One day, in youthful innocence, I asked him, “Dad, why don’t you just fire the ones that are dishonest or don’t show up?”
He looked back at me wistfully and said, “Duvid, Az me darf a ganef, nemt men im fun der tlie.”
“If one needs a thief, one takes him from the gallows.”
These marginal employees often lasted only until payday, when they inevitably got drunk or disappeared, leaving the kitchen and dining room short staffed. Dad would find himself back in the kitchen cooking, washing dishes, and mopping floors. The philosophy that sounded so practical in the moment simply kicked the proverbial can down the road. It solved nothing permanently, but it functioned long enough to get through the rush season.
America made a similar Faustian bargain with Donald Trump.
Many Americans believed he would cure the ills he railed against: inflation, unemployment, foreign wars, uncontrolled immigration, jobs lost to globalization, and institutions they believed had abandoned or humiliated them. Some were hanging on economically while working two jobs. Others watched manufacturing towns collapse after decades of trade deals that exported jobs to countries with cheap labor. Many believed cultural elites looked down on them as backward, disposable, or irrelevant.

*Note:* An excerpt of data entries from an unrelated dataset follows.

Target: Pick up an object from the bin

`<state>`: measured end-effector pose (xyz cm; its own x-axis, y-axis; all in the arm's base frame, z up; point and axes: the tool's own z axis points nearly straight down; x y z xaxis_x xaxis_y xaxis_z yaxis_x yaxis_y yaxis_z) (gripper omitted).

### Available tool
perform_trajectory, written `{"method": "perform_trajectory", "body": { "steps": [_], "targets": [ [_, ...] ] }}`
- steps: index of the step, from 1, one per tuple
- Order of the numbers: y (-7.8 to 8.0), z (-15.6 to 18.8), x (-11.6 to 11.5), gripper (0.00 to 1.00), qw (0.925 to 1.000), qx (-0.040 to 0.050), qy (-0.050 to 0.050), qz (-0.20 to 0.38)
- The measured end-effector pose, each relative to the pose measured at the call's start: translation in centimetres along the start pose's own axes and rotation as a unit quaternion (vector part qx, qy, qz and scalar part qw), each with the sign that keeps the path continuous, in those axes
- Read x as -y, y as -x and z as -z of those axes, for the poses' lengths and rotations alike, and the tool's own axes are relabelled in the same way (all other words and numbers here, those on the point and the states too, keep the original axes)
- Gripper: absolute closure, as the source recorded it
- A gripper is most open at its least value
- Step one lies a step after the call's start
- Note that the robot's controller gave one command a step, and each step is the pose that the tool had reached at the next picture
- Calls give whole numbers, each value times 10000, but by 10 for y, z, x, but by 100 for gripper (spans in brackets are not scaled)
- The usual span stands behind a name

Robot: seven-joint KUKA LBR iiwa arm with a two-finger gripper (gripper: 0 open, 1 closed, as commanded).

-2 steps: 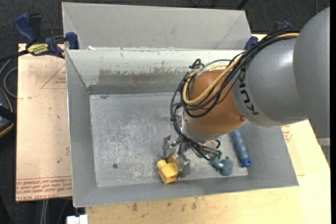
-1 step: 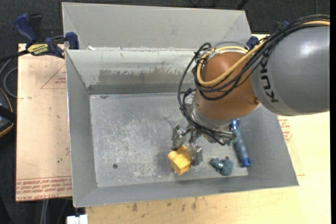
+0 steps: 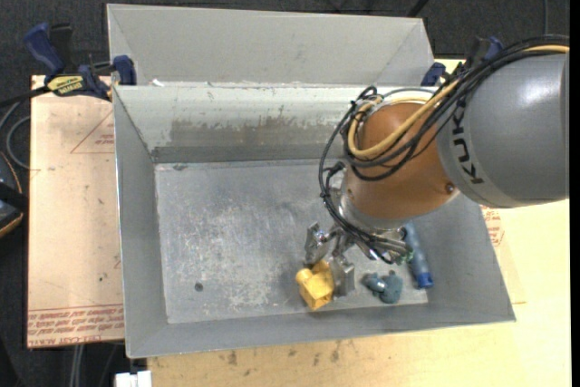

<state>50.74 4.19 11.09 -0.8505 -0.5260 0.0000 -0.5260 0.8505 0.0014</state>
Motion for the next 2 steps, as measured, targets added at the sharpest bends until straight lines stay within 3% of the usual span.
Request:
{"method": "perform_trajectory", "body": {
  "steps": [1, 2],
  "targets": [
    [-13, -8, -5, 100, 9996, -2, 2, -291],
    [-25, -28, 3, 100, 9969, 88, -32, -780]
  ]
}}
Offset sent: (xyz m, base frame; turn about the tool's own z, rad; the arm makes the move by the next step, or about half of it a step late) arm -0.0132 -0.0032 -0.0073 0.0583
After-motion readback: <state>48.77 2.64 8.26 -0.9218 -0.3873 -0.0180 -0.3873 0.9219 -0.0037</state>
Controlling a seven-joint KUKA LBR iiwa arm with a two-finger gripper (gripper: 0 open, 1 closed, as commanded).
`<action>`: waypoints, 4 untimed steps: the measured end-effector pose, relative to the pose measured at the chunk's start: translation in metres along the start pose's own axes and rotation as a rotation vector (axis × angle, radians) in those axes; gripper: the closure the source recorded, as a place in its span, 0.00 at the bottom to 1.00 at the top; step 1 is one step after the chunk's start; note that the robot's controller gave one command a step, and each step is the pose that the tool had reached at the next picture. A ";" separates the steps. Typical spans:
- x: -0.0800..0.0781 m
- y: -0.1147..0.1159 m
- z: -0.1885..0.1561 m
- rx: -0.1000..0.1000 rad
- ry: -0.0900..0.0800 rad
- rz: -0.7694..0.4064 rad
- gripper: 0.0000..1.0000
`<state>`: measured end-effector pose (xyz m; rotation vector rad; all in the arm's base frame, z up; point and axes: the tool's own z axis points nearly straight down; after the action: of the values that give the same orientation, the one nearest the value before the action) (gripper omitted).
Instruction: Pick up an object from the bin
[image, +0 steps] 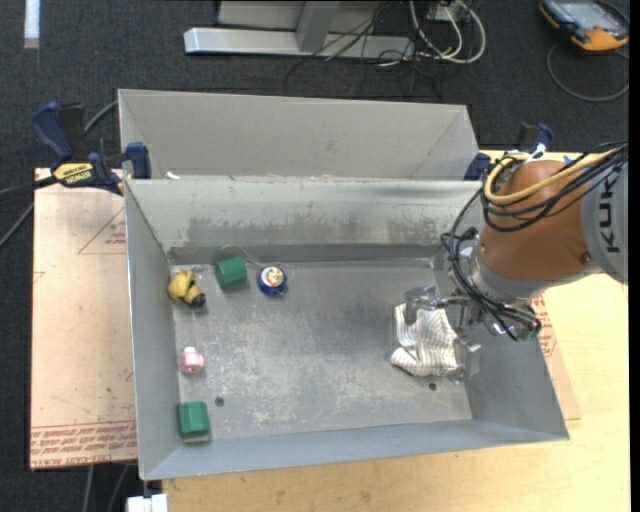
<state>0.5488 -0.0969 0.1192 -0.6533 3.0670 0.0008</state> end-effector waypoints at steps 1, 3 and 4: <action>-0.003 -0.015 0.052 -0.003 0.003 -0.031 0.00; -0.002 -0.012 0.049 0.000 -0.004 -0.392 1.00; 0.004 -0.001 -0.030 -0.004 -0.002 -0.392 1.00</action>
Offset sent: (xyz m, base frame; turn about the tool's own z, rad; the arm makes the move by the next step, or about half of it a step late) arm 0.0061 -0.0104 -0.0492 -0.3952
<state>0.5459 -0.0994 0.1490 -1.2377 2.8804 0.0049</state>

Trump understood that anger better than his opponents did.
To his supporters, he was not merely a politician. He was a battering ram. A man willing to fight institutions they believed no longer represented them. They overlooked the vulgarity, the dishonesty, the chaos, because they believed only someone outside the accepted rules could break a system they thought was already corrupted against them.
In their minds, they were cutting the thief down from the gallows because they needed him.
And, in fairness, some of the administration’s policies did address real concerns. Illegal immigration was reduced. NATO allies were pressured to spend more on defense. Iranian proxies were weakened. The administration projected strength in ways many Americans found reassuring after years of drift and uncertainty.
But the bargain carried costs that grow more visible by the day.
We have watched a kaleidoscope of ethical evasions, loyalty tests, self dealing, and assaults on institutional norms. A President increasingly treating the machinery of government as personal property. An Attorney General viewed by critics less as guardian of the Constitution than as personal counsel to the man who appointed him. The line between public duty and private protection has become dangerously blurred.
Yet if one opposes this administration only with outrage and moral superiority, one learns nothing.
Economic dislocation is real. Cultural humiliation is real. The anger of people who believed themselves abandoned by political, financial, and media elites is real. A democracy that ignores those realities creates conditions in which citizens become willing to make dangerous bargains.
That may be the enduring lesson of Faust.
Faust thought the devil would bail him out of a universe of despair. Americans, too, sought a solution for profound dissatisfaction — revenge against scornful elites, relief from insecurity, humiliation, economic fear, and the feeling that the people running the country neither understood nor respected them anymore.
But Goethe’s Faust obtained redemption not because he was innocent, but because he kept striving to be better. The damnation of eternal hell was avoided because Faust never stopped reaching beyond his own failures and illusions toward something higher than himself.
So, too, must we strive to blow past this dark chapter of our times.
Not merely by condemning one man, however deserving of condemnation he may be, but by understanding how millions of Americans came to believe that cutting the thief down from the gallows was their only remaining choice.